**WHAT THE EXERCISE ASKS**
Quote all entries in full, exactly.

**AVAILABLE DATA**

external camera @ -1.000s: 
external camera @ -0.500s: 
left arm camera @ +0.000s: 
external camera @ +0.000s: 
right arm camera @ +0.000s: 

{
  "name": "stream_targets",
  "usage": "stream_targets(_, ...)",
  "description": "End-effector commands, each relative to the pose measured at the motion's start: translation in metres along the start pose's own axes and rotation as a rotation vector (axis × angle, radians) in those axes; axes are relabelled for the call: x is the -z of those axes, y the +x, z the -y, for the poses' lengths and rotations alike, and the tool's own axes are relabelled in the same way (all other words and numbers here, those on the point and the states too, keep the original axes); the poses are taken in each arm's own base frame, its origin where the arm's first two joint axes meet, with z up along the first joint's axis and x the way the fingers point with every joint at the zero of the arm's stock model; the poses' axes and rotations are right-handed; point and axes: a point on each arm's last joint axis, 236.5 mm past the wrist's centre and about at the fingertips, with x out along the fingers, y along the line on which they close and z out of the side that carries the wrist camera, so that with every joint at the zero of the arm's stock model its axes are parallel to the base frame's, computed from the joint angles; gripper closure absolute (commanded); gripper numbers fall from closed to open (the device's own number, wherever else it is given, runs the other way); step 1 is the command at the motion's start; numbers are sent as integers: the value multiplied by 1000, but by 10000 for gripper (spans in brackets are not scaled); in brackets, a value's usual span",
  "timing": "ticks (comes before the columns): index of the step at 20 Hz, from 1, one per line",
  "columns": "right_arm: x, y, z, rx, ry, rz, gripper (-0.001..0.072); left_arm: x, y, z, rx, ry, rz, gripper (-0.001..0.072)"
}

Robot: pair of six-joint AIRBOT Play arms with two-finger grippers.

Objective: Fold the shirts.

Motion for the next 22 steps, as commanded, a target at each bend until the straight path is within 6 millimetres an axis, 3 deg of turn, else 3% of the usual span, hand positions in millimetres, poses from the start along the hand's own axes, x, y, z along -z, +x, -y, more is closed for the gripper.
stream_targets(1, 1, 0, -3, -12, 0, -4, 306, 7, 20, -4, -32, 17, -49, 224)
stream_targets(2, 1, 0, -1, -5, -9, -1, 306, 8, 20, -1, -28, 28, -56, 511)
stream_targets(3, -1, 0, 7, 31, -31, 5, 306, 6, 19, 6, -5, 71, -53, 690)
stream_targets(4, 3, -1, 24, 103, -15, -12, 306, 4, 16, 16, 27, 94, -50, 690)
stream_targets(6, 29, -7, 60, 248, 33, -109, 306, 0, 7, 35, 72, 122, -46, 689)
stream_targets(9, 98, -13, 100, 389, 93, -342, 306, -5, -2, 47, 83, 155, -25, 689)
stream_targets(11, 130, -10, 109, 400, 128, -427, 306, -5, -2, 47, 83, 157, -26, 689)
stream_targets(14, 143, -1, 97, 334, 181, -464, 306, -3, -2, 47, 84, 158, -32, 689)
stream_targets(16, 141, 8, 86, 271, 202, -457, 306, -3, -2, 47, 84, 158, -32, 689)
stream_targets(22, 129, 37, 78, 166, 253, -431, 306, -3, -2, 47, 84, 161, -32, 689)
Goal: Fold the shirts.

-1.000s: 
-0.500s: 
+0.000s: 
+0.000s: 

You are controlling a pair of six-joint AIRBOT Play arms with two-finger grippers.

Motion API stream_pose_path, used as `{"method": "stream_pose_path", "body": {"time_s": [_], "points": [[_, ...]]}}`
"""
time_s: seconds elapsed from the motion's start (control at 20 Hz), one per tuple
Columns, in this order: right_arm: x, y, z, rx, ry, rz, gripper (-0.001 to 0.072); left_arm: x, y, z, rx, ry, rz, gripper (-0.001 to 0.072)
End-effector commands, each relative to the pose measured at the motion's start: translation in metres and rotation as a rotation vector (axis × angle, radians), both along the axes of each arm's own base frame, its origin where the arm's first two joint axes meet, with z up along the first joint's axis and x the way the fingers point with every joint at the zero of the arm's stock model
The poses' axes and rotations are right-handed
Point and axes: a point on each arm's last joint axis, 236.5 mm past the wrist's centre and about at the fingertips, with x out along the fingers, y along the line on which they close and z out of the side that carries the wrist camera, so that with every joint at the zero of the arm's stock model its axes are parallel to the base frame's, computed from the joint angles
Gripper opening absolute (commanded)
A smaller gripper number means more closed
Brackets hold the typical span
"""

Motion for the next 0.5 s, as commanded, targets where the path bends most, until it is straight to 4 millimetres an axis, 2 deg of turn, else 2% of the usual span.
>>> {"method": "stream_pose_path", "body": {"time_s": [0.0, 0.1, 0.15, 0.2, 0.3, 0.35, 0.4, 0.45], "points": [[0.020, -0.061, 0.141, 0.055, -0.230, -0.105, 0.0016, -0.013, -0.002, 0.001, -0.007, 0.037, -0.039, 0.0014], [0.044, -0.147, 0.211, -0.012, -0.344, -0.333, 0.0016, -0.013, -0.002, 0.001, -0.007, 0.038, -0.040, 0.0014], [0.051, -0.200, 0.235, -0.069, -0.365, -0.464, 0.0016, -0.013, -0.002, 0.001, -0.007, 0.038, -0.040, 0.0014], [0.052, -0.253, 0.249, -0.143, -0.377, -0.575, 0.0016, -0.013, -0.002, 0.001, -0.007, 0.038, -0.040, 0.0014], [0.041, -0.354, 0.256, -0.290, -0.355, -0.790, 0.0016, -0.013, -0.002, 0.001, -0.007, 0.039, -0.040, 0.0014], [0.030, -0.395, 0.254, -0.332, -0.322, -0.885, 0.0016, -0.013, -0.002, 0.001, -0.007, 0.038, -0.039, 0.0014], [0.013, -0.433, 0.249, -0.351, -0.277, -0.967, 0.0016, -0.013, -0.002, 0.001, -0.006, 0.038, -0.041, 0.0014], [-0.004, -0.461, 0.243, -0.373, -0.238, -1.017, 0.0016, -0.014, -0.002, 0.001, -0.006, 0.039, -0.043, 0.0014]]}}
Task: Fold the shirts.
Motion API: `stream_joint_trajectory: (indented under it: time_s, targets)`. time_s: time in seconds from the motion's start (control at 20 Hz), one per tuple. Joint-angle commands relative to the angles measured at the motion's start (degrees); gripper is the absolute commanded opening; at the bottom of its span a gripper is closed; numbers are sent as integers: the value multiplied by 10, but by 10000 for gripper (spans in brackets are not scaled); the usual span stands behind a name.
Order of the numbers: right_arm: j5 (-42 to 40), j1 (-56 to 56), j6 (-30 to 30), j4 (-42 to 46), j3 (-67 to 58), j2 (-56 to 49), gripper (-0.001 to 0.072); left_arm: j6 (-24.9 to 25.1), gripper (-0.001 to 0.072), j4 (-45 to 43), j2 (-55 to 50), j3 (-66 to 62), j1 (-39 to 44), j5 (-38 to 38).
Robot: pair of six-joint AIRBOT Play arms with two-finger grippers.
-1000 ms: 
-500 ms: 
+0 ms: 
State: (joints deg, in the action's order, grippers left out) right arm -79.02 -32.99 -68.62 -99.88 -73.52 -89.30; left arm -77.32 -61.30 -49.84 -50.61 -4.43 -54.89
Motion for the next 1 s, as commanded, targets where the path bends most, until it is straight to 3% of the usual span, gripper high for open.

**YOUR RESPONSE**
external camera @ -1.000s: 
external camera @ -0.500s: 
left arm camera @ +0.000s: 
external camera @ +0.000s: 
right arm camera @ +0.000s: 

{
  "name": "stream_targets",
  "usage": "stream_targets(_, ...)",
  "description": "End-effector commands, each relative to the pose measured at the motion's start: translation in metres along the start pose's own axes and rotation as a rotation vector (axis × angle, radians) in those axes; axes are relabelled for the call: x is the -z of those axes, y the +x, z the -y, for the poses' lengths and rotations alike, and the tool's own axes are relabelled in the same way (all other words and numbers here, those on the point and the states too, keep the original axes); the poses are taken in each arm's own base frame, its origin where the arm's first two joint axes meet, with z up along the first joint's axis and x the way the fingers point with every joint at the zero of the arm's stock model; the poses' axes and rotations are right-handed; point and axes: a point on each arm's last joint axis, 236.5 mm past the wrist's centre and about at the fingertips, with x out along the fingers, y along the line on which they close and z out of the side that carries the wrist camera, so that with every joint at the zero of the arm's stock model its axes are parallel to the base frame's, computed from the joint angles; gripper closure absolute (commanded); gripper numbers fall from closed to open (the device's own number, wherever else it is given, runs the other way); step 1 is the command at the motion's start; numbers are sent as integers: the value multiplied by 1000, but by 10000 for gripper (spans in brackets are not scaled); in brackets, a value's usual span",
  "timing": "ticks (comes before the columns): index of the step at 20 Hz, from 1, one per line",
  "columns": "right_arm: x, y, z, rx, ry, rz, gripper (-0.001..0.072); left_arm: x, y, z, rx, ry, rz, gripper (-0.001..0.072)"
}

Robot: pair of six-joint AIRBOT Play arms with two-finger grippers.

Objective: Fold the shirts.

Motion for the next 22 steps, as commanded, a target at each bend until the straight path is within 6 millimetres an axis, 3 deg of turn, else 3% of the usual span, hand positions in millimetres, poses from the start along the hand's own axes, x, y, z along -z, +x, -y, more is closed for the gripper.
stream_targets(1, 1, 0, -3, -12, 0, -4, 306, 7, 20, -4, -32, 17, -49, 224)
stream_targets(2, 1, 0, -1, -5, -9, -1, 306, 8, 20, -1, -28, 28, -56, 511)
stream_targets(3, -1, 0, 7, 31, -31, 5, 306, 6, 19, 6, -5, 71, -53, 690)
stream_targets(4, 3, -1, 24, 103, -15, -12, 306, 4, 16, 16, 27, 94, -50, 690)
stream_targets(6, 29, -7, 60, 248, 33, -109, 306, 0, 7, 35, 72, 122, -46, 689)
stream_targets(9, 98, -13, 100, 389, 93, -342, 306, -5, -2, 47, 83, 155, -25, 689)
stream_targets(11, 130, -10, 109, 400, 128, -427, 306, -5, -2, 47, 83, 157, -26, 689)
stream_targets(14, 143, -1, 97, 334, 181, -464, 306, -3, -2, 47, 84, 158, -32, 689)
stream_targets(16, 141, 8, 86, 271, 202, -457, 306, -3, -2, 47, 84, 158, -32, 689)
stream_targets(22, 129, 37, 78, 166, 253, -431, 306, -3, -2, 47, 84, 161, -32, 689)
Goal: Fold the shirts.

-1.000s: 
-0.500s: 
+0.000s: 
+0.000s: 

You are controlling a pair of six-joint AIRBOT Play arms with two-finger grippers.

Motion API stream_pose_path, used as `{"method": "stream_pose_path", "body": {"time_s": [_], "points": [[_, ...]]}}`
"""
time_s: seconds elapsed from the motion's start (control at 20 Hz), one per tuple
Columns, in this order: right_arm: x, y, z, rx, ry, rz, gripper (-0.001 to 0.072); left_arm: x, y, z, rx, ry, rz, gripper (-0.001 to 0.072)
End-effector commands, each relative to the pose measured at the motion's start: translation in metres and rotation as a rotation vector (axis × angle, radians), both along the axes of each arm's own base frame, its origin where the arm's first two joint axes meet, with z up along the first joint's axis and x the way the fingers point with every joint at the zero of the arm's stock model
The poses' axes and rotations are right-handed
Point and axes: a point on each arm's last joint axis, 236.5 mm past the wrist's centre and about at the fingertips, with x out along the fingers, y along the line on which they close and z out of the side that carries the wrist camera, so that with every joint at the zero of the arm's stock model its axes are parallel to the base frame's, computed from the joint angles
Gripper opening absolute (commanded)
A smaller gripper number means more closed
Brackets hold the typical span
"""

Motion for the next 0.5 s, as commanded, targets where the path bends most, until it is straight to 4 millimetres an axis, 2 deg of turn, else 2% of the usual span.
>>> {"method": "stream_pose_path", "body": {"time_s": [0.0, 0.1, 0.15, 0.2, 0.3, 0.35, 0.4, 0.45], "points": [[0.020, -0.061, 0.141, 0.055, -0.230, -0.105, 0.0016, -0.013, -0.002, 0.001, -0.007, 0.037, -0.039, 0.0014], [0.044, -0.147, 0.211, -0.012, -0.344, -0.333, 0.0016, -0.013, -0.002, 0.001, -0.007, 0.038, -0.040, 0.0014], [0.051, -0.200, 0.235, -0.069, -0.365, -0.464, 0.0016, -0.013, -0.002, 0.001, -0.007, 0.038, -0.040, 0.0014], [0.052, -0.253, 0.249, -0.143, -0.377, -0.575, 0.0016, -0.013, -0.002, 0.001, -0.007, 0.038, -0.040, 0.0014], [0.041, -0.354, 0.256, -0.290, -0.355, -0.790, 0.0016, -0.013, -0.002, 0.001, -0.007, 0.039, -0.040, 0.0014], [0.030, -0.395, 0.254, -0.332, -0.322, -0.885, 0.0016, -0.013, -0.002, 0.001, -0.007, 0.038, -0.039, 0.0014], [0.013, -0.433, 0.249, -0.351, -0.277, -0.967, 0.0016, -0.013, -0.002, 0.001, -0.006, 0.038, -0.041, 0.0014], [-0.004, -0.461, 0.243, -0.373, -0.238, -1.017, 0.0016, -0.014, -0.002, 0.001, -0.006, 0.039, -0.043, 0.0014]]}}
Task: Fold the shirts.
Motion API: `stream_joint_trajectory: (indented under it: time_s, targets)`. time_s: time in seconds from the motion's start (control at 20 Hz), one per tuple. Joint-angle commands relative to the angles measured at the motion's start (degrees); gripper is the absolute commanded opening; at the bottom of its span a gripper is closed; numbers are sent as integers: the value multiplied by 10, but by 10000 for gripper (spans in brackets are not scaled); the usual span stands behind a name.
Order of the numbers: right_arm: j5 (-42 to 40), j1 (-56 to 56), j6 (-30 to 30), j4 (-42 to 46), j3 (-67 to 58), j2 (-56 to 49), gripper (-0.001 to 0.072); left_arm: j6 (-24.9 to 25.1), gripper (-0.001 to 0.072), j4 (-45 to 43), j2 (-55 to 50), j3 (-66 to 62), j1 (-39 to 44), j5 (-38 to 38).
Robot: pair of six-joint AIRBOT Play arms with two-finger grippers.
-1000 ms: 
-500 ms: 
+0 ms: 
State: (joints deg, in the action's order, grippers left out) right arm -79.02 -32.99 -68.62 -99.88 -73.52 -89.30; left arm -77.32 -61.30 -49.84 -50.61 -4.43 -54.89
Motion for the next 1 s, as commanded, targets where the path bends most, until it is straight to 3% of the usual span, gripper high for open.

The exercise was worked through completely.